Though a black-and-white issues for many enthusiasts, from a legal perspective, innovation with cryptocurrencies and blockchains remains in the regulatory gray.
That the technology – and its innovators – still face a risk when seeking to launch solutions in the market is front and center in a new legal framework released today.
Led by blockchain startup Coinbase, in collaboration with Coin Center, Consensys and Union Square Ventures, the 27-page framework, goes so far as to provide users with a "decision matrix" that those involved say can help mitigate design flaws that could have real-world legal consequences.
Reuben Bramanathan, associate counsel at Coinbase, said that while the US Securities and Exchange Commission (SEC) (and its counterparts globally) have been largely silent on the issue, there are likely to be roadblocks ahead given the lack of public education on concepts such as distributed applications and autonomous organizations.
Bramanathan told CoinDesk:
In a blog post accompanying the release, Coin Center echoed a similar sentiment, indicating that it believes the resources can serve the greater good as the industry continues to test uncharted waters with applications that, while based on computer science, have been regarded as financial in nature by global regulators.
"Tools like this ... should help get developers on notice about these risks and maybe shed some light on why these regulations matter and should be taken seriously," director of research Peter Van Valkenburgh wrote.
Overall, the paper is bullish on the idea that blockchains that do not restrict user participation will enable the creation of new businesses that mirror Amazon and Facebook in design, while having a similar global impact.
Yet, the work stops short of offering formal legal advice. Rather, Bramanathan positioned it as a primer, focused on US law, that enables developers to be prepared when seeking guidance.
The release follows a notable uptick in market activity, with CoinDesk's Q3 State of Blockchain report finding that nearly $200m ($198.8m) has been raised through token sales in 2016 to date, with the majority ($152m) dedicated to the failed DAO project.
While new, the publication marks the latest addition to a canon of research that those involved admit has perhaps not kept up with innovation.
Bramanathan acknowledged that while some lawyers have written about the subject, the industry is still largely dependent on a handful of skilled professionals whose time and energies are falling short of the needs of what they say is a growing market.
"There are precious few lawyers who understand this space," he said.
That said, he also noted that there is a limit on available expertise.

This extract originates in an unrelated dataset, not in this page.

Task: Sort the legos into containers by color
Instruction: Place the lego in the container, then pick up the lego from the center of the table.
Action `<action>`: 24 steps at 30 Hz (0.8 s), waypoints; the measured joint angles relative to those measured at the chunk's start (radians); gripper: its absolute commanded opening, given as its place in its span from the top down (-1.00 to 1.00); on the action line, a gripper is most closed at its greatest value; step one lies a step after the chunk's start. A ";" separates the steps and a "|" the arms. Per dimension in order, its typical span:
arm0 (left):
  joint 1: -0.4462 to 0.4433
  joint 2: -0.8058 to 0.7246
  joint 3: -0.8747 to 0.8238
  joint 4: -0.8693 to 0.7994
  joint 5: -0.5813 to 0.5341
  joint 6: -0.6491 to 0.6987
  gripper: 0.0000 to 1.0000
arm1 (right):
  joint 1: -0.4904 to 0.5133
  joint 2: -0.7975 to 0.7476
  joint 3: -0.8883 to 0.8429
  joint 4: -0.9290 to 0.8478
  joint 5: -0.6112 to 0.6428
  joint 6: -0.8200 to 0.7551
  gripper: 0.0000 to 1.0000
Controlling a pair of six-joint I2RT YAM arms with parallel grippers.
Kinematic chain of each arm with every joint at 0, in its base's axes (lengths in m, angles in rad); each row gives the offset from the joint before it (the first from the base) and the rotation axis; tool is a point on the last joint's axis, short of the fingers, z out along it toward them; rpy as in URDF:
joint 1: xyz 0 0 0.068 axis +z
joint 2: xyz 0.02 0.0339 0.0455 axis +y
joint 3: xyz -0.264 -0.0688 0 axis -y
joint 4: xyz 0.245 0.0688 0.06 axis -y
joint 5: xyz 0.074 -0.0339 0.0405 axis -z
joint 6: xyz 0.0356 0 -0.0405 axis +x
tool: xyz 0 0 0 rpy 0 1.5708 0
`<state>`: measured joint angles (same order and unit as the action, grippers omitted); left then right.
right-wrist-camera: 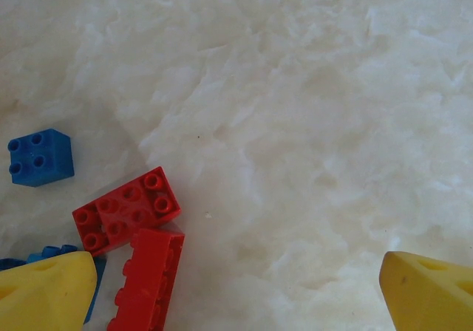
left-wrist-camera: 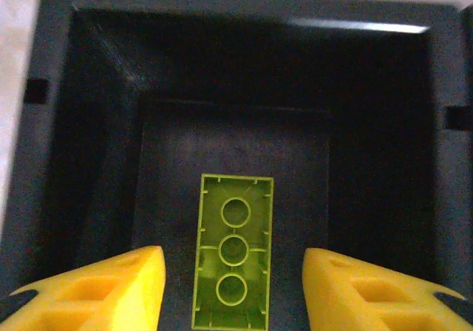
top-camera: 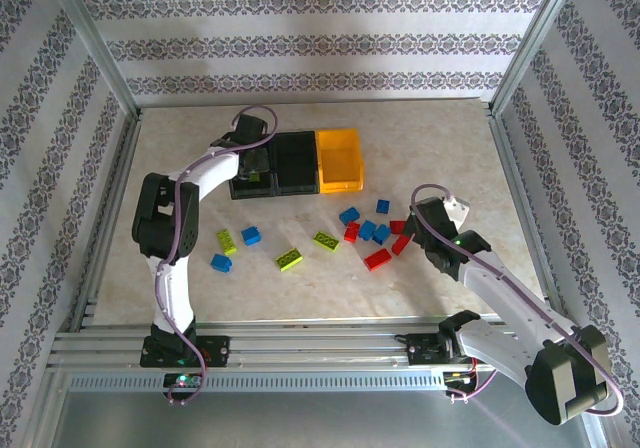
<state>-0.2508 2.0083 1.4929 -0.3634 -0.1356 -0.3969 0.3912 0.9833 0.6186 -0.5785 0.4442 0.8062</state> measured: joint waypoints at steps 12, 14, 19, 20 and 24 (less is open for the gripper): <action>-0.024 -0.216 -0.104 0.000 0.001 -0.037 -0.39 | 0.015 0.042 0.000 -0.005 -0.074 0.025 -0.74; -0.024 -0.265 -0.140 0.004 0.001 -0.044 -0.53 | 0.021 0.057 0.000 -0.001 -0.086 0.029 -0.70; -0.024 -0.407 -0.259 0.033 0.003 -0.057 -0.99 | 0.032 0.105 0.002 0.016 -0.116 0.033 -0.54; -0.024 -0.433 -0.283 0.043 0.003 -0.063 -0.99 | 0.033 0.115 0.003 0.021 -0.122 0.033 -0.51; -0.024 -0.527 -0.379 0.075 -0.013 -0.063 -0.99 | 0.039 0.162 0.017 0.040 -0.141 0.037 -0.47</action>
<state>-0.2752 1.4815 1.1137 -0.2882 -0.1482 -0.4599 0.4301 1.1454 0.6357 -0.5381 0.3031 0.8429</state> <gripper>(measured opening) 0.994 0.744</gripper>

For example, Bramanathan said that the work challenged his own perceptions about how the technology could be used in the context of existing regulations.
"One interesting thing that we found is that if your token is properly designed, then the fact that it is a pre-sale doesn't automatically make it a security," he said.
Still, the paper was critical of common practices in the space, such as the tendency for developers who use such issuance models to attempt to increase the value of tokens sold as a method of generating fundraising dollars.
Bramanathan described the current state of the market as a "free for all", but said that the five "principles" put forward, if followed, should provide public confidence in projects.
The release comes at a time when Coinbase has made overtures to developers releasing so-called 'protocol tokens' or 'digital assets', adding new offerings to its exchange over the course of 2016. To date, this has included ether, the cryptocurrency powering the ethereum protocol, and litecoin, a bitcoin alternative.
Coinbase declined to speak about how the release would impact its product roadmap.